Common Defense and Security Policy

The Common Foreign and Security Policy (CFSP) came up and developed as a natural consequence of the efforts directed towards European construction, as the benefits of common action in the EU framework became obvious to all member states. Briefly, CFSP is forged by all the decisions that member states, including Romania, are reaching in common, regarding their relationship, through the EU bypass, with the other actors of the international system.

The Common Defense and Security Policy (CDSP) is a relatively new tool of the intergovernmental component of the EU, in a conceptual evolution since 1998 (the French-UK Summit in Saint Malo); it became operational in 2003 – when the European Security Strategy was adopted and the first missions were launched, being destined to help achieve the goals defined by the aforementioned Strategy. The implementation report of the ESS (2008) includes the new challenges in the international security environment.

An important contribution supporting this vision is represented by the many crisis management missions deployed – as many as 22 in only 6 years.
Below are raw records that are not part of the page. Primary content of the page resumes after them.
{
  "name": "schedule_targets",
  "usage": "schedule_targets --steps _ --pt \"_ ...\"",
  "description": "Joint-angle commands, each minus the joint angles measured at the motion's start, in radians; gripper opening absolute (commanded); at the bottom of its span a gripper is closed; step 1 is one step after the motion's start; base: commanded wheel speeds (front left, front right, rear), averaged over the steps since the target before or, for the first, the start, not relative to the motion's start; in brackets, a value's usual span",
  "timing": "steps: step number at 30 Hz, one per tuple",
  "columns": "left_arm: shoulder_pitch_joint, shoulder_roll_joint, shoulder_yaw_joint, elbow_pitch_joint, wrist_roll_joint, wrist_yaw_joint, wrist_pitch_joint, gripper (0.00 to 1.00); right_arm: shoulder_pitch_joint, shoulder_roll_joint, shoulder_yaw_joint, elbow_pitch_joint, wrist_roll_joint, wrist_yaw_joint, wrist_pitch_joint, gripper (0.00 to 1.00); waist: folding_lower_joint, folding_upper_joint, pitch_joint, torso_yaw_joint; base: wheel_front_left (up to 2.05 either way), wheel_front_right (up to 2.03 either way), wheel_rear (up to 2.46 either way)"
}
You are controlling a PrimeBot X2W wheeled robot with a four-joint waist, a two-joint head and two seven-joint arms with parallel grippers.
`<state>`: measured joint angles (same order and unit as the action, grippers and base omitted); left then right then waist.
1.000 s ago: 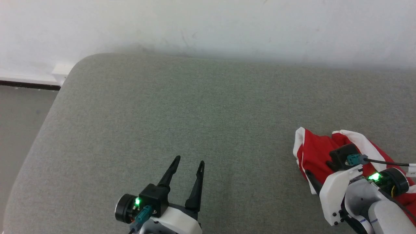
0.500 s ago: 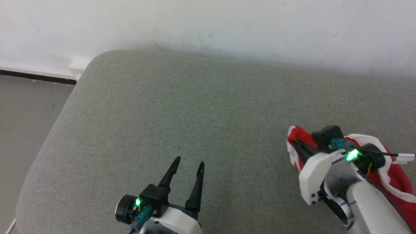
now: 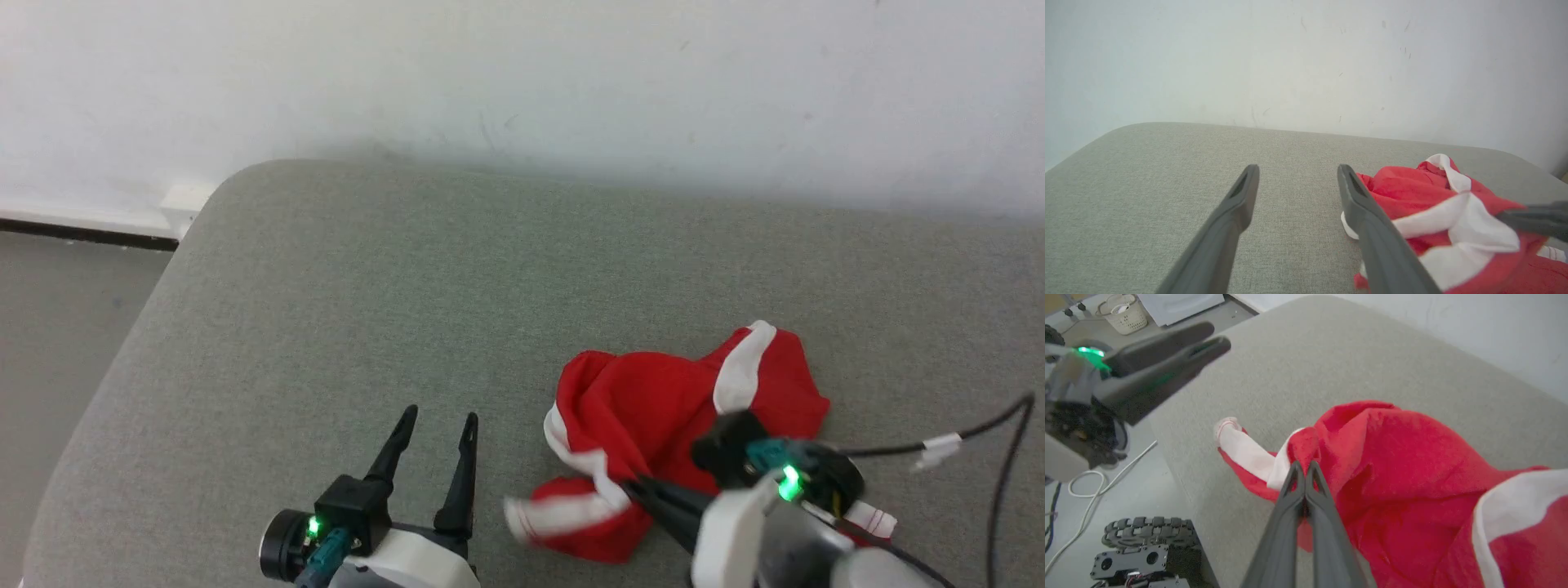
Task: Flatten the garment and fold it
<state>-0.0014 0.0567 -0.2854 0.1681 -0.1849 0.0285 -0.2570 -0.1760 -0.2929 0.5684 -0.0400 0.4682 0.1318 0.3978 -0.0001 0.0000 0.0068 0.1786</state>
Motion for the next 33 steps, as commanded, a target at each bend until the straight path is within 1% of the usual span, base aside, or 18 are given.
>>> schedule_targets --steps 1,3,4,7,10,13,14,15,18,22,25,27,30,33 --pt "0.006 -0.002 0.007 -0.005 -0.002 0.004 -0.005 1.0 0.041 -0.029 -0.008 -0.007 0.013 -0.001 0.018 0.0 0.0001 0.0 -0.005 -0.018 0.0 0.0 0.0" --pt "0.009 0.001 0.017 -0.006 0.0 0.001 -0.005 1.0 0.133 -0.065 -0.086 -0.018 0.055 -0.001 0.058 0.0 0.0001 0.0 -0.009 -0.035 0.0 0.0 0.0" --pt "0.009 0.001 0.019 -0.005 0.002 -0.001 -0.005 1.0 0.17 -0.085 -0.132 -0.018 0.056 -0.001 0.074 0.0 0.0001 0.0 -0.01 -0.041 0.0 0.0 0.0" --pt "0.006 0.001 0.024 -0.002 0.004 -0.007 -0.005 1.0 0.239 -0.12 -0.28 0.004 0.01 -0.001 0.079 0.0 0.0001 0.0 -0.01 -0.061 0.0 0.0 0.0" --pt "0.002 -0.001 0.017 0.006 0.005 -0.014 -0.005 1.0 0.265 -0.113 -0.405 0.06 -0.056 -0.001 0.071 0.0 0.0001 0.0 -0.009 -0.076 0.0 0.0 0.0" --pt "-0.004 -0.002 0.004 0.016 0.003 -0.021 -0.005 1.0 0.26 -0.079 -0.476 0.119 -0.098 -0.001 0.051 0.0 0.0001 0.0 -0.001 -0.088 0.0 0.0 0.0" --pt "-0.007 -0.002 -0.002 0.022 0.002 -0.026 -0.005 1.0 0.253 -0.069 -0.486 0.133 -0.111 -0.001 0.039 0.52 0.0001 0.0 0.002 -0.091 0.0 0.0 0.0" --pt "-0.01 -0.003 -0.011 0.03 0.001 -0.032 -0.005 1.0 0.246 -0.059 -0.496 0.144 -0.12 -0.001 0.025 1.0 0.0001 0.0 0.005 -0.094 0.0 0.0 0.0" --pt "-0.023 -0.004 -0.038 0.059 -0.009 -0.053 -0.005 1.0 0.226 -0.035 -0.504 0.147 -0.129 -0.001 -0.022 1.0 0.0001 0.0 0.011 -0.104 0.0 0.0 0.0" --pt "-0.048 -0.005 -0.094 0.088 -0.049 -0.098 0.026 1.0 0.216 -0.002 -0.539 0.065 -0.109 -0.001 -0.137 1.0 0.0001 0.0 0.015 -0.118 0.0 0.0 0.0" --pt "-0.076 -0.005 -0.142 0.099 -0.081 -0.123 0.091 1.0 0.235 0.028 -0.585 -0.013 -0.109 -0.001 -0.217 1.0 0.0001 0.0 0.022 -0.133 0.0 0.0 0.0" --pt "-0.102 -0.006 -0.176 0.11 -0.103 -0.136 0.154 1.0 0.248 0.056 -0.627 -0.049 -0.125 -0.001 -0.27 1.0 0.0001 0.0 0.035 -0.148 0.0 0.0 0.0" --pt "-0.159 -0.004 -0.22 0.13 -0.133 -0.149 0.253 1.0 0.262 0.102 -0.669 -0.06 -0.157 -0.001 -0.315 1.0 0.0001 0.0 0.059 -0.175 0.0 0.0 0.0" --pt "-0.225 0.0 -0.252 0.15 -0.173 -0.155 0.333 1.0 0.265 0.12 -0.67 -0.047 -0.199 -0.001 -0.332 1.0 0.0001 0.0 0.086 -0.204 0.0 0.0 0.0"
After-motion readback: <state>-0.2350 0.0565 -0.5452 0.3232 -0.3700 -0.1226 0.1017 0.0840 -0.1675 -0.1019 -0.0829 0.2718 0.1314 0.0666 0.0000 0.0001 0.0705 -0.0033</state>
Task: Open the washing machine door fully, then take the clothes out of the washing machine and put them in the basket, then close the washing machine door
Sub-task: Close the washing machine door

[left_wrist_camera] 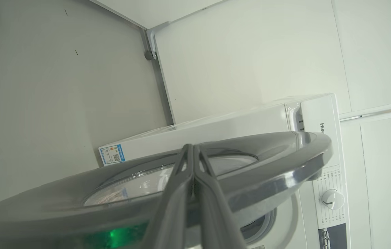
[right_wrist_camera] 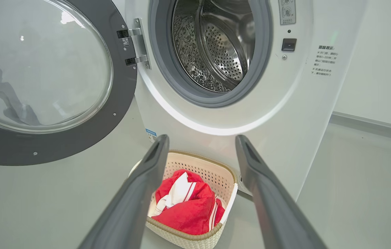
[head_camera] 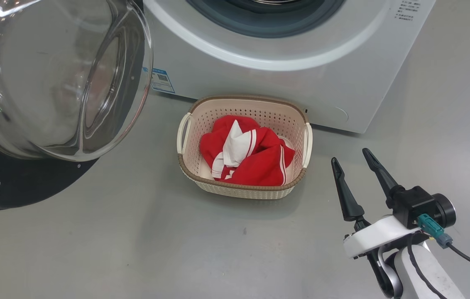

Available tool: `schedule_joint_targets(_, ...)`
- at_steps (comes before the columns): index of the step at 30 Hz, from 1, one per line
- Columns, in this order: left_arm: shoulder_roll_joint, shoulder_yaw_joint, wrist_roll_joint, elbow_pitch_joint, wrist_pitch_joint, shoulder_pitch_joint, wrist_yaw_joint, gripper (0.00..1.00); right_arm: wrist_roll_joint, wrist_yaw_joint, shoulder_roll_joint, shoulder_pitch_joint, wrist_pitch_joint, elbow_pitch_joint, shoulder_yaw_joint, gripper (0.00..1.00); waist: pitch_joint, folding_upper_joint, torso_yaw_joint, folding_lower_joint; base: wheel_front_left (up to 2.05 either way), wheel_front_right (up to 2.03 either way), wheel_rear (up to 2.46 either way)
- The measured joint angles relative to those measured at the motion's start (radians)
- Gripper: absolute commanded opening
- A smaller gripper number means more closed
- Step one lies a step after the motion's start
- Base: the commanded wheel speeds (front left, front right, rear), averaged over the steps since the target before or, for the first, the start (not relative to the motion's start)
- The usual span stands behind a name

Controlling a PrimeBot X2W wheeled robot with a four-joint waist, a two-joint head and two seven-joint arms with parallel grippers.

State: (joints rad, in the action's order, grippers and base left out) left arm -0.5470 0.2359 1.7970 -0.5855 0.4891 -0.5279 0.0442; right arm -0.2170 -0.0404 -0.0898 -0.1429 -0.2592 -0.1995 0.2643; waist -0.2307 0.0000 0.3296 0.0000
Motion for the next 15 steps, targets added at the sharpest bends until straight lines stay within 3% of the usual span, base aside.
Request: schedule_joint_targets(15, 0.028, -0.018, 0.050, 0.016, 0.127, 0.010, 0.043, 0.00, 0.000, 0.000, 0.001, 0.000, 0.000, -0.007, -0.001, 1.00, 0.032, 0.0000, 0.000, 0.0000, 0.00, 0.00, 0.00)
During all this time, the EU has earned the reputation of an actor capable of providing a comprehensive approach of crisis management, by putting a distinctive mark on both the military and the civilian side, especially in the area of the rule of law.

On 17 November 2009, the EU Council approved the Declaration “ESDP 10 years – Challenges and Opportunities”. The document was meant to keep track of the results concerning the comprehensive crisis management approach and the EU action and support in promoting international peace and security. It is at the same time a program document on the need to increase the resources that help enhance our collective capacity to promote peace, security and stability in the world.

This Declaration sets forth the guidelines for further EU actions, such as increasing the activities of early warning and rapid crisis response, adapting the coordination and conduct of the missions, developing the necessary national and international capabilities, with help from the European Defense Agency (EDA), adapting the CDSP budget, civil-military coordination and exploring the opportunities offered by the Permanent Structured Cooperation.

Romania has been actively involved in the security and defense area, known until 2009 as ESDP (European Defense and Security Policy), which makes now the object of the CDSP, even before it became a full EU member on 1 January 2007. Nowadays, Romania is an active contributor to the CDSP, both in relation to the political dimension, oriented to support the interests member states have identified as common in the field of security and defense, and with respect to the operational dimension, being an important player in many EU crisis management missions.

The Lisbon Treaty stands for a new stage in reinforcing the institutional framework in this particular field, marking the new assignment of a High Representative of the EU for Foreign and Security Policy, the creation of a European External Action Service (EEAS) as well as concrete steps in order to implement the provisions concerning the objectives of the Common Defense and Security Policy (CDSP).

A number of changes will be operated in order to make the CDSP way of action more effective, while maintaining the intergovernmental line and the rule of unanimity in decision making. Meanwhile, in the general process of consolidating the foreign, security and defense policies, at EU level increased attention is given to the civilian dimension of crisis management.